In the last few truly delicious-weather days of summer break, while on the hunt for a perfect (free!) spot to sit and read, I realized something. The two books that I was reading paired nicely together. So nicely, in fact, that the more I read one, the more I wanted to re-read the other.
Obviously, this is not a new phenomenon, but I haven't noticed it very much in my own reading. It was doubly surprising when it happened because I was reading two non-fiction books at the same time, which is unusual for me.
The first of these two books was
The Millionaire Next Door: The Surprising Secrets of America's Wealth, written in 1996 by Thomas Stanley and William Danko and wildly popular among the personal finance crowd (and other crowds, too). It was a look into the lives and habits of America's millionaires, but shockingly different than what you or I may have expected.
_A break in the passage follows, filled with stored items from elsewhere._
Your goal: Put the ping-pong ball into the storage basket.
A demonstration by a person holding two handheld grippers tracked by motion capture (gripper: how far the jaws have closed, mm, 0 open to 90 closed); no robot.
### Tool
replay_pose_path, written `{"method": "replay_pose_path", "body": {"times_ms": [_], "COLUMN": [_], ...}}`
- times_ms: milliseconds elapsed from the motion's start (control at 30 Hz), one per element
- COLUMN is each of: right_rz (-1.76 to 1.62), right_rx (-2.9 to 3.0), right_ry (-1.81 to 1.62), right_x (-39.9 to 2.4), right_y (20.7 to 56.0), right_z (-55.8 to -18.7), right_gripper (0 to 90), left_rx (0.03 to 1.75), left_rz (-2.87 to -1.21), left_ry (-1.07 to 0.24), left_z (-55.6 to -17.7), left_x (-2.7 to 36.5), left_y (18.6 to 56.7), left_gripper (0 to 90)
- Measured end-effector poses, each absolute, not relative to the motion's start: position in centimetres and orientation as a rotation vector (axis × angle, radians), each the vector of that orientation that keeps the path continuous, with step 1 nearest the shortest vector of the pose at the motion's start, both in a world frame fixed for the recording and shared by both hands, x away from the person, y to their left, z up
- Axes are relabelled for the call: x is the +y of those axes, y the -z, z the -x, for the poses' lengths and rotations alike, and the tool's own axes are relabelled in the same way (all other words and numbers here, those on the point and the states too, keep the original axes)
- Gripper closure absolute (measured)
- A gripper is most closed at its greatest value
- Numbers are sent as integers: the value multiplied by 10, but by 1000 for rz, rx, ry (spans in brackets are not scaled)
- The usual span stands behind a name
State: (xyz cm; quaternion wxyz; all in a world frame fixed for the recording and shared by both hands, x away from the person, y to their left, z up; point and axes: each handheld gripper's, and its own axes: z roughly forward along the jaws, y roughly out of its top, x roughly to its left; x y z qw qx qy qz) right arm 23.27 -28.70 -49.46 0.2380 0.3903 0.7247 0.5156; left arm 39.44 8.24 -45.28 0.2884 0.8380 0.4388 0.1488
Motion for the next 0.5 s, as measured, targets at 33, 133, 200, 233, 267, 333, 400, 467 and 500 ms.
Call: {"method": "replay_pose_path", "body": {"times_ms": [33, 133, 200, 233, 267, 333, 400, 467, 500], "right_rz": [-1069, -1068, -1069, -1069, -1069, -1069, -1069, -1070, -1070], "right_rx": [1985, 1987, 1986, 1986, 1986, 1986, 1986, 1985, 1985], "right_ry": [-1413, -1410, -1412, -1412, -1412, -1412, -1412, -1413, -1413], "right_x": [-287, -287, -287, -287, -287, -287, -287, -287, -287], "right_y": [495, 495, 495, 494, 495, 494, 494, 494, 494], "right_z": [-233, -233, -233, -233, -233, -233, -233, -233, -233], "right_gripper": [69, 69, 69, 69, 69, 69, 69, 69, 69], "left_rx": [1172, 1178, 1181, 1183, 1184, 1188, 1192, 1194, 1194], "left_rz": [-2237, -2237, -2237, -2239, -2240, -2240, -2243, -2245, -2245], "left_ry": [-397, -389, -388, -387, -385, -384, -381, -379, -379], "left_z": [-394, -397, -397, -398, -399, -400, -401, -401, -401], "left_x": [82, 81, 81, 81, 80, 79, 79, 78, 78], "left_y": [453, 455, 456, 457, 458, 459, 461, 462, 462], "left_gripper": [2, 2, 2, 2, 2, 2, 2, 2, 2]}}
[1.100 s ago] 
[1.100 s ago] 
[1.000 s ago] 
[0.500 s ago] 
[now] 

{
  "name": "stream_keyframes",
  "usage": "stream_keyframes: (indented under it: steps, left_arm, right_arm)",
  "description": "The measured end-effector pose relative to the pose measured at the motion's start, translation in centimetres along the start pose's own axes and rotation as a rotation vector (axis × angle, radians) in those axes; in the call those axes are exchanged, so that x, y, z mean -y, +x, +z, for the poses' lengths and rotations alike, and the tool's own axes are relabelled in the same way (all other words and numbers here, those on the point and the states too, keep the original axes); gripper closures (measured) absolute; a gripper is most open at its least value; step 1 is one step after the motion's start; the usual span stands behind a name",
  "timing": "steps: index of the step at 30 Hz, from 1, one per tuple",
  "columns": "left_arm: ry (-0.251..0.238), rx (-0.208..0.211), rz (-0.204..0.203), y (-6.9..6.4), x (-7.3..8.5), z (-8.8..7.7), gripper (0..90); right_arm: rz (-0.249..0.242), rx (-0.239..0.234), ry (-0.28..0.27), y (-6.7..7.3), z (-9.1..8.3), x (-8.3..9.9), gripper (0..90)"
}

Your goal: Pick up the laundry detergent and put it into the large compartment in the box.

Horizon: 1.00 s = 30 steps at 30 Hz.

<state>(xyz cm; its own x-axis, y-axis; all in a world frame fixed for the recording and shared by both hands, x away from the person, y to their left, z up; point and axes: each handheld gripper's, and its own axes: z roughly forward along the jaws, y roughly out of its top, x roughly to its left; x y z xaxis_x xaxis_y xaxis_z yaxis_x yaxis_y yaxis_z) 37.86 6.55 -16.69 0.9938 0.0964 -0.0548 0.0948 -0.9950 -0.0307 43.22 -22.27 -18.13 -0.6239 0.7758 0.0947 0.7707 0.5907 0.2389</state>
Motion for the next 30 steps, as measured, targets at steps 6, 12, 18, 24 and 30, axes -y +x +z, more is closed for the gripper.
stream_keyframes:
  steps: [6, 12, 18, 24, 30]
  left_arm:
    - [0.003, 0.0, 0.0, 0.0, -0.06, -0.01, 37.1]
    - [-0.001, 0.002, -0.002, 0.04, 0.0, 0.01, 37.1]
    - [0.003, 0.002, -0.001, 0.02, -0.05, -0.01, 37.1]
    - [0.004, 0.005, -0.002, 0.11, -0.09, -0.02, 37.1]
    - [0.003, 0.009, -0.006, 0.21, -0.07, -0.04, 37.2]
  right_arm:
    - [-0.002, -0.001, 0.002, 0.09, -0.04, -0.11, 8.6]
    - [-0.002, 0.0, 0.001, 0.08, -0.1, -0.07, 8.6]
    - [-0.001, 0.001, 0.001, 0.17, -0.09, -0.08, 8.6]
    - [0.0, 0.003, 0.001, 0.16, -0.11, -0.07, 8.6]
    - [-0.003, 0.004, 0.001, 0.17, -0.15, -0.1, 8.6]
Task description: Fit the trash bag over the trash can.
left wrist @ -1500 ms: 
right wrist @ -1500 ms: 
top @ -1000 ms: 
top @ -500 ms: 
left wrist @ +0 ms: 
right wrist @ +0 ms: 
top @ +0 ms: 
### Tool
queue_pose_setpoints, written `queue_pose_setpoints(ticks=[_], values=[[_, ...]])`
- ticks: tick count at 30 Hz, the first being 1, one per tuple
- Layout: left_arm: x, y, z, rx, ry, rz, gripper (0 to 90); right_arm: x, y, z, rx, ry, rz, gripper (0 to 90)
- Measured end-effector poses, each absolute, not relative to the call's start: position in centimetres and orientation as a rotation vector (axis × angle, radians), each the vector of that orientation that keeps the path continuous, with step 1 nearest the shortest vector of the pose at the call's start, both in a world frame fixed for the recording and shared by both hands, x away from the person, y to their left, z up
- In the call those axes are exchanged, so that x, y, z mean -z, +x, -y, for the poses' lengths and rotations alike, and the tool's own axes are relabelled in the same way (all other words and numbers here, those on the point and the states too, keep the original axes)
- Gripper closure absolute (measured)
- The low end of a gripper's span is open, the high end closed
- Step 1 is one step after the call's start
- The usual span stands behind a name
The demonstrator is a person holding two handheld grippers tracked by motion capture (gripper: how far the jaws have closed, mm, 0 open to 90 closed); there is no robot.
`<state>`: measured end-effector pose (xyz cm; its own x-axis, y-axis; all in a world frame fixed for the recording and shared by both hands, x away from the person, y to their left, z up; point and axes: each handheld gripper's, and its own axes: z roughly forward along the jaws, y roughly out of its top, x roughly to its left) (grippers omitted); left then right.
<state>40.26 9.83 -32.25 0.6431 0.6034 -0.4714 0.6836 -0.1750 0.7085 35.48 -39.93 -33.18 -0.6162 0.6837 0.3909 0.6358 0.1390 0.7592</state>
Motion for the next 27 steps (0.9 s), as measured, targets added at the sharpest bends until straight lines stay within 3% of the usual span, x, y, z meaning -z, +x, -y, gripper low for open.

After publication, it was critiqued and criticized, and with all of the financial changes the world has seen in the last nineteen years, some say outdated.
The second was
Better Than Before: Mastering the Habits of Our Everyday Lives by Gretchen Rubin, author of
The Happiness Project. I'd heard of
The Happiness Project, but had never read anything by Rubin before, and I picked it up as the dreaded "The library is closing in five minutes" message rang out over the loudspeaker - a rushed library choice is a bit like Russian Roulette.
Better Than Before speaks to the nature of habits: why some are easier to maintain than others, why certain people have trouble building "good" habits, and what it takes to make and keep them.
So what was it about both books that was so fascinating and enjoyable?
Several things, I think. Each came with a practical approach to understanding how and why people are the way they are. The millionaires in
The Millionaire Next Door seemed to have mastered the habit-building that Gretchen Rubin discussed in
Better Than Before. Combined, the ideas of self-control, hard work, and slow growth blended together beautifully. Each offered examples of how habit-building or wealth-building worked for others - and could work for the reader - and the voice of each of the narrators was immensely readable. (So readable, in fact, that I went out and borrowed
The Happiness Project as soon as I could, and went on the hunt for Stanley's later books.) Was this the kick I needed to think about habits I want to build, or did it just coincide nicely with the beginning of fall and all of the changes that come with it? Either way, it worked for me.
Have you ever read books that pair together well, or either of these two books? What were your thoughts?